The post-9/11 cohort of veterans represents an ever-increasing proportion of the U.S. veteran population (Barroso, 2019), with concomitant increased levels of care expected as these veterans age into midlife and beyond. Notably, this cohort has important demographic differences when compared to prior cohorts. For example, the proportion of women who served in the post-9/11 period increased by a factor of eight compared to the 1970s, when women were limited by law to 2 % of the total military population (see U.S. Congress, 1948). The post-9/11 veteran population also includes an increasing number of veterans of color, particularly Black and Hispanic veterans (Barroso, 2019). These changing demographics necessitate a better understanding of which veterans might benefit most from intervention to prevent the emergence of poor health as this post-9/11 cohort of veterans grows older.

Slowing the biological aging of post-9/11 veterans, though a lofty goal, would have profound benefits to the health and wellbeing of millions of veterans and reduce costs associated with healthcare as they age. The post-9/11 cohort of veterans is entering a developmental period where slowing aging might provide notable future health benefits. To this end, new innovations in geroscience provide tools to assist in the identification of veterans at risk for accelerated aging (Moffitt, 2020), who could be treated to slow aging and improve health. However, supporting future geroscience-oriented prevention and intervention efforts requires discovering the characteristics associated with accelerated aging.

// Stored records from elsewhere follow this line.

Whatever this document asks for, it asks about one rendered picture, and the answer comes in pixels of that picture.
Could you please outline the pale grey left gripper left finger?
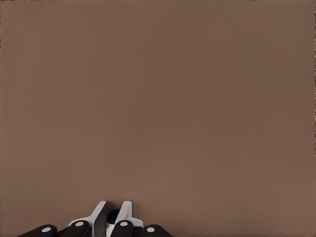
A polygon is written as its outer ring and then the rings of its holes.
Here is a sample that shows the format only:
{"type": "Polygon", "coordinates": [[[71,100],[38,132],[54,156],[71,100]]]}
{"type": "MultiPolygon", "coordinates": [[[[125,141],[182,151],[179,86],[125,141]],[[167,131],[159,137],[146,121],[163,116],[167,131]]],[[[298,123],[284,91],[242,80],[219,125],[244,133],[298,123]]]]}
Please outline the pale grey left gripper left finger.
{"type": "Polygon", "coordinates": [[[75,219],[57,237],[103,237],[107,227],[108,202],[100,201],[92,213],[75,219]]]}

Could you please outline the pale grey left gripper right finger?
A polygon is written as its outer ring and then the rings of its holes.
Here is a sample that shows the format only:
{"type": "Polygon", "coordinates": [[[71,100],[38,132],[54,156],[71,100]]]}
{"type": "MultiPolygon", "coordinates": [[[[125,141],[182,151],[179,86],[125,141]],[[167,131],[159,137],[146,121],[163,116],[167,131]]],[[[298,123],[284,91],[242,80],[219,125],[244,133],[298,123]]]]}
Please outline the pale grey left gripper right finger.
{"type": "Polygon", "coordinates": [[[144,227],[144,222],[132,216],[132,202],[125,200],[119,210],[120,212],[116,223],[119,221],[130,221],[133,224],[132,237],[139,237],[141,230],[144,227]]]}

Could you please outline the dark blue pen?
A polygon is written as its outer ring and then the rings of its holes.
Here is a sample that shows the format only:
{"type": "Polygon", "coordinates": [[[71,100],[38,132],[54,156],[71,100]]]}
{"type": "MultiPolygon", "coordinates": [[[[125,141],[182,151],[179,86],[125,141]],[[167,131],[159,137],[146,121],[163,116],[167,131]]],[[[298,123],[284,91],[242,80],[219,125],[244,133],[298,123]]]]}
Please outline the dark blue pen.
{"type": "Polygon", "coordinates": [[[115,227],[117,217],[119,215],[120,210],[115,209],[109,212],[108,217],[107,217],[107,228],[106,228],[106,237],[110,237],[111,233],[115,227]]]}

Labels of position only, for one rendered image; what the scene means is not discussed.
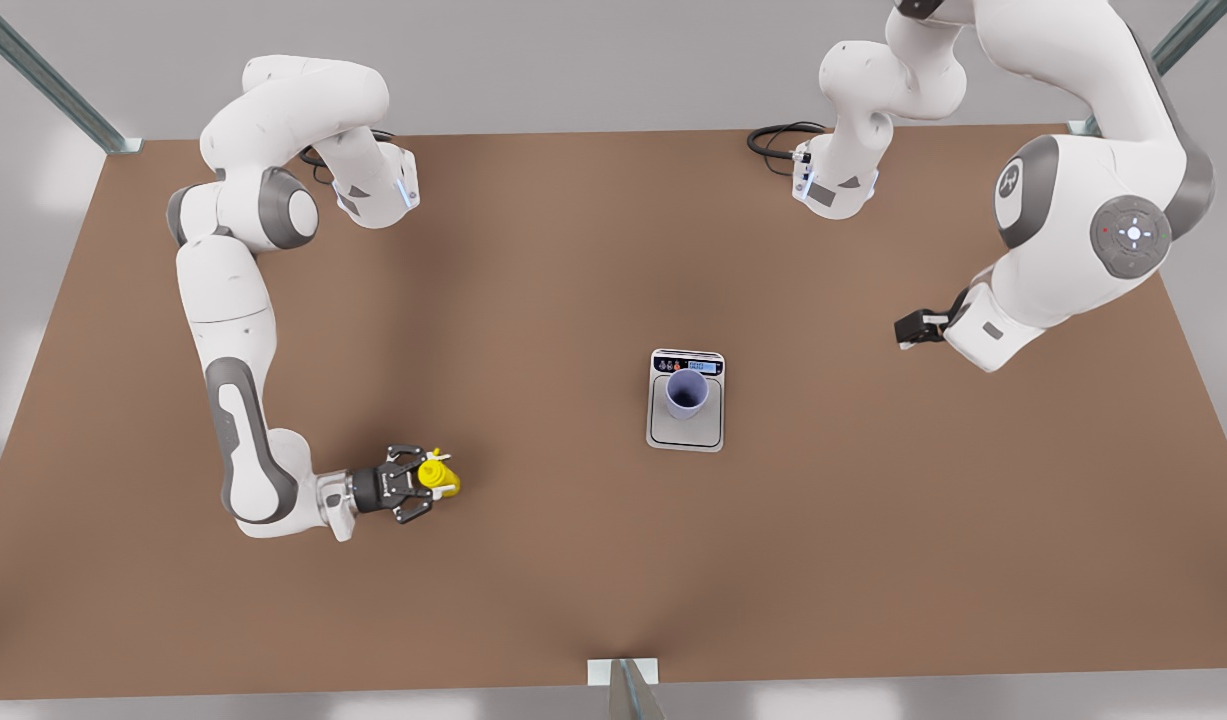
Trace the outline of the yellow sauce bottle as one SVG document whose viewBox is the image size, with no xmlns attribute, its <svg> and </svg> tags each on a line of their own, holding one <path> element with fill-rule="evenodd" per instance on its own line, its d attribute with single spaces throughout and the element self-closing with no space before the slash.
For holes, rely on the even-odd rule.
<svg viewBox="0 0 1227 720">
<path fill-rule="evenodd" d="M 456 484 L 456 493 L 461 489 L 461 480 L 454 473 L 452 469 L 448 469 L 447 460 L 449 455 L 440 455 L 440 462 L 427 462 L 426 458 L 418 465 L 417 478 L 418 482 L 429 488 L 433 492 L 433 487 Z M 440 500 L 440 498 L 452 496 L 433 496 L 434 500 Z"/>
</svg>

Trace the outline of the lavender cup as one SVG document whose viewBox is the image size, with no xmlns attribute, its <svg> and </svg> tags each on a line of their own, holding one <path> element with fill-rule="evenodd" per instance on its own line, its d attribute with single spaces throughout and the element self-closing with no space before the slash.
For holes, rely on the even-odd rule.
<svg viewBox="0 0 1227 720">
<path fill-rule="evenodd" d="M 681 421 L 692 418 L 708 400 L 709 389 L 708 378 L 692 368 L 672 372 L 664 388 L 667 415 Z"/>
</svg>

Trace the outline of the grey kitchen scale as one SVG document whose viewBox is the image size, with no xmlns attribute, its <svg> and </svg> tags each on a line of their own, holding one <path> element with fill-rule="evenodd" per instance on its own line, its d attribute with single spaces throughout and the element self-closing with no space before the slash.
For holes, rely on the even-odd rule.
<svg viewBox="0 0 1227 720">
<path fill-rule="evenodd" d="M 664 388 L 672 372 L 692 368 L 708 378 L 709 397 L 690 419 L 667 415 Z M 645 442 L 655 448 L 694 453 L 721 451 L 726 432 L 726 359 L 713 352 L 655 348 L 650 356 Z"/>
</svg>

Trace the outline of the silver frame post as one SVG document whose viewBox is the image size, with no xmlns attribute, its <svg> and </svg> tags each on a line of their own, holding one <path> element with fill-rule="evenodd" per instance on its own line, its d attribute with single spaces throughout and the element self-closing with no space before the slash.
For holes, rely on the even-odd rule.
<svg viewBox="0 0 1227 720">
<path fill-rule="evenodd" d="M 1151 59 L 1160 76 L 1169 74 L 1227 13 L 1227 0 L 1195 0 L 1183 18 L 1157 42 Z"/>
<path fill-rule="evenodd" d="M 0 56 L 10 67 L 22 74 L 27 81 L 55 105 L 56 110 L 81 129 L 106 155 L 137 155 L 144 147 L 142 139 L 124 136 L 104 115 L 83 99 L 83 94 L 70 85 L 52 64 L 43 59 L 9 20 L 0 15 Z"/>
<path fill-rule="evenodd" d="M 609 720 L 665 720 L 654 687 L 658 659 L 589 659 L 587 684 L 609 688 Z"/>
</svg>

Our study sample was comprised of 2309 veterans from the Post-Deployment Mental Health Study (PDMH; Brancu et al., 2017)—a cohort of U.S. service members deployed following September 11, 2001. Participants completed self-report measures and provided blood samples that were used to derive DNAm aging scores. We examined whether veterans’ demographics—specifically sex, race/ethnicity, and age—were associated with differences in epigenetic aging scores, as assessed by DunedinPACE. We hypothesized that male, non-Hispanic Black, and older veterans would have faster aging than female, non-Hispanic White, and younger veterans.